- _Work required_
Set down the listing below again, exactly as written.
<<<<
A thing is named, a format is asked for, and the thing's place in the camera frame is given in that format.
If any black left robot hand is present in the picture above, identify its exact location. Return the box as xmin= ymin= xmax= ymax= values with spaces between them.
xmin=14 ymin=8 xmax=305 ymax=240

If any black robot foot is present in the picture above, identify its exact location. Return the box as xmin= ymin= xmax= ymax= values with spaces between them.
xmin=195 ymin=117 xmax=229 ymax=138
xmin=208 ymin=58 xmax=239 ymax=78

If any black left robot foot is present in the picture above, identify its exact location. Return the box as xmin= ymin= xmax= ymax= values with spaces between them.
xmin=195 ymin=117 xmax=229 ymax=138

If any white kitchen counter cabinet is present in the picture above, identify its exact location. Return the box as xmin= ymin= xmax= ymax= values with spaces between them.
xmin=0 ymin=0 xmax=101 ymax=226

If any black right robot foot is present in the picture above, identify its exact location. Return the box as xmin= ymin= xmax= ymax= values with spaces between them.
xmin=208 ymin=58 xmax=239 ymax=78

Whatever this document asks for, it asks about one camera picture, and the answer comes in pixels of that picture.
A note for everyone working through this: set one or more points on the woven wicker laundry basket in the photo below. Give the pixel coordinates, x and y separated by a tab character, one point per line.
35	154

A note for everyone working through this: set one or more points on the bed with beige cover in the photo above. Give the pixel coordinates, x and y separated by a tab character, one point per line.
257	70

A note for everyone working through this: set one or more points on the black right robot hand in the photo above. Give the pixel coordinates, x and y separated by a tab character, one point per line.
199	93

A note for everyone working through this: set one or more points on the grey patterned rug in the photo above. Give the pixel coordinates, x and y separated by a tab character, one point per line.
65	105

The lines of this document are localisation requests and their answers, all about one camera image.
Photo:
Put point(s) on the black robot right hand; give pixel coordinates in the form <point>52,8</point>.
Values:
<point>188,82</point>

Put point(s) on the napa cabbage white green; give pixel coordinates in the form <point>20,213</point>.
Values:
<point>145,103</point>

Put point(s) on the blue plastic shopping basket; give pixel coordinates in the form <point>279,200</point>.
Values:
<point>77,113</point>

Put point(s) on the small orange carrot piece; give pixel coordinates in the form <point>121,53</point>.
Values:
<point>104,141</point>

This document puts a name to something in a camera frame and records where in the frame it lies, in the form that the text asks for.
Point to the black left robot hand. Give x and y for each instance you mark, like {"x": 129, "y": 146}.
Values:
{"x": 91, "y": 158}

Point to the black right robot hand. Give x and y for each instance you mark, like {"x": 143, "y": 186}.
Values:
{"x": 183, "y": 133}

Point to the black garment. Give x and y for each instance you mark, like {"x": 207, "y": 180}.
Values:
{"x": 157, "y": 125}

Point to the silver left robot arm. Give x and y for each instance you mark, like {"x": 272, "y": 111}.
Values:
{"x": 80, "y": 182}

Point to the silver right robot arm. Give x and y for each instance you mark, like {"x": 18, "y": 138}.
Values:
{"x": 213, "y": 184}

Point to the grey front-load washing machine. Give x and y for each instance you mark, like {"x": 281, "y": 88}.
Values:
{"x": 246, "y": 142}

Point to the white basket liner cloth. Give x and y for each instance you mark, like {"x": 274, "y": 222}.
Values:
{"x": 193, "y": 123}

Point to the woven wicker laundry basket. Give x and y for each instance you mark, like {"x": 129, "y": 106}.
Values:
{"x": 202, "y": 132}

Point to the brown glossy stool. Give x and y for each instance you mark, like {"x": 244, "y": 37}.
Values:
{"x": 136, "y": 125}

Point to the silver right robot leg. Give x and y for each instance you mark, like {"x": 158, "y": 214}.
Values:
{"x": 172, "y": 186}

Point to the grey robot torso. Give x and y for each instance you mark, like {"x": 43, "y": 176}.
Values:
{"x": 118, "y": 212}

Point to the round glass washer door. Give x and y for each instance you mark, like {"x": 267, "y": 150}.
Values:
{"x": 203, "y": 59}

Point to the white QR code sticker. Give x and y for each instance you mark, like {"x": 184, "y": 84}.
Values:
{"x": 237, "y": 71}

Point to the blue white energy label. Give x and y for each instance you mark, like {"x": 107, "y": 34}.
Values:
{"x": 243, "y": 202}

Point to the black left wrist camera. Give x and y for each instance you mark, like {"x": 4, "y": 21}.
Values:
>>>>
- _Answer box_
A thing is named, a format is asked for, and the thing's place in the camera frame is given in that format.
If any black left robot hand is present in the picture above, identify its exact location. Return the box as xmin= ymin= xmax= ymax= values with spaces between them.
xmin=14 ymin=8 xmax=305 ymax=240

If any black robot foot is present in the picture above, identify its exact location. Return the box as xmin= ymin= xmax= ymax= values with spaces between them.
xmin=195 ymin=117 xmax=229 ymax=138
xmin=208 ymin=58 xmax=239 ymax=78

If any black left robot foot is present in the picture above, identify its exact location. Return the box as xmin= ymin= xmax= ymax= values with spaces between them.
xmin=195 ymin=117 xmax=229 ymax=138

If any white kitchen counter cabinet is present in the picture above, identify its exact location. Return the box as xmin= ymin= xmax= ymax= values with spaces between them.
xmin=0 ymin=0 xmax=101 ymax=226

If any black right robot foot is present in the picture above, identify its exact location. Return the box as xmin= ymin= xmax= ymax= values with spaces between them.
xmin=208 ymin=58 xmax=239 ymax=78

Whatever this document asks for, it asks about one camera picture, and the answer comes in pixels of that picture.
A note for everyone working through this: set one or more points on the woven wicker laundry basket in the photo below. Give the pixel coordinates, x and y separated by a tab character, one point per line.
35	154

A note for everyone working through this: set one or more points on the bed with beige cover in the photo above. Give the pixel coordinates, x and y separated by a tab character, one point per line.
257	70

A note for everyone working through this: set one or more points on the black right robot hand in the photo above. Give the pixel coordinates, x and y separated by a tab character, one point per line.
199	93

A note for everyone working through this: set one or more points on the grey patterned rug in the photo above. Give the pixel coordinates, x and y separated by a tab character, one point per line.
65	105

The lines of this document are localisation requests and their answers, all about one camera image.
Photo:
Put point(s) on the black robot right hand; give pixel coordinates in the form <point>52,8</point>.
Values:
<point>188,82</point>

Put point(s) on the napa cabbage white green; give pixel coordinates in the form <point>20,213</point>.
Values:
<point>145,103</point>

Put point(s) on the blue plastic shopping basket; give pixel coordinates in the form <point>279,200</point>.
Values:
<point>77,113</point>

Put point(s) on the small orange carrot piece; give pixel coordinates in the form <point>121,53</point>.
Values:
<point>104,141</point>

This document puts a name to something in a camera frame and records where in the frame it lies, in the form that the text asks for.
Point to the black left robot hand. Give x and y for each instance you mark, like {"x": 129, "y": 146}.
Values:
{"x": 91, "y": 158}

Point to the black right robot hand. Give x and y for each instance you mark, like {"x": 143, "y": 186}.
Values:
{"x": 183, "y": 133}

Point to the black garment. Give x and y for each instance you mark, like {"x": 207, "y": 180}.
Values:
{"x": 157, "y": 125}

Point to the silver left robot arm. Give x and y for each instance you mark, like {"x": 272, "y": 111}.
Values:
{"x": 80, "y": 182}

Point to the silver right robot arm. Give x and y for each instance you mark, like {"x": 18, "y": 138}.
Values:
{"x": 213, "y": 184}

Point to the grey front-load washing machine. Give x and y for each instance you mark, like {"x": 281, "y": 88}.
Values:
{"x": 246, "y": 142}

Point to the white basket liner cloth. Give x and y for each instance you mark, like {"x": 274, "y": 222}.
Values:
{"x": 193, "y": 123}

Point to the woven wicker laundry basket. Give x and y for each instance you mark, like {"x": 129, "y": 106}.
Values:
{"x": 202, "y": 132}

Point to the brown glossy stool. Give x and y for each instance you mark, like {"x": 244, "y": 37}.
Values:
{"x": 136, "y": 125}

Point to the silver right robot leg. Give x and y for each instance you mark, like {"x": 158, "y": 214}.
Values:
{"x": 172, "y": 186}

Point to the grey robot torso. Give x and y for each instance you mark, like {"x": 43, "y": 176}.
Values:
{"x": 118, "y": 212}

Point to the round glass washer door. Give x and y for each instance you mark, like {"x": 267, "y": 150}.
Values:
{"x": 203, "y": 59}

Point to the white QR code sticker. Give x and y for each instance you mark, like {"x": 184, "y": 84}.
Values:
{"x": 237, "y": 71}

Point to the blue white energy label. Give x and y for each instance you mark, like {"x": 107, "y": 34}.
Values:
{"x": 243, "y": 202}

Point to the black left wrist camera. Give x and y for each instance you mark, like {"x": 4, "y": 21}.
Values:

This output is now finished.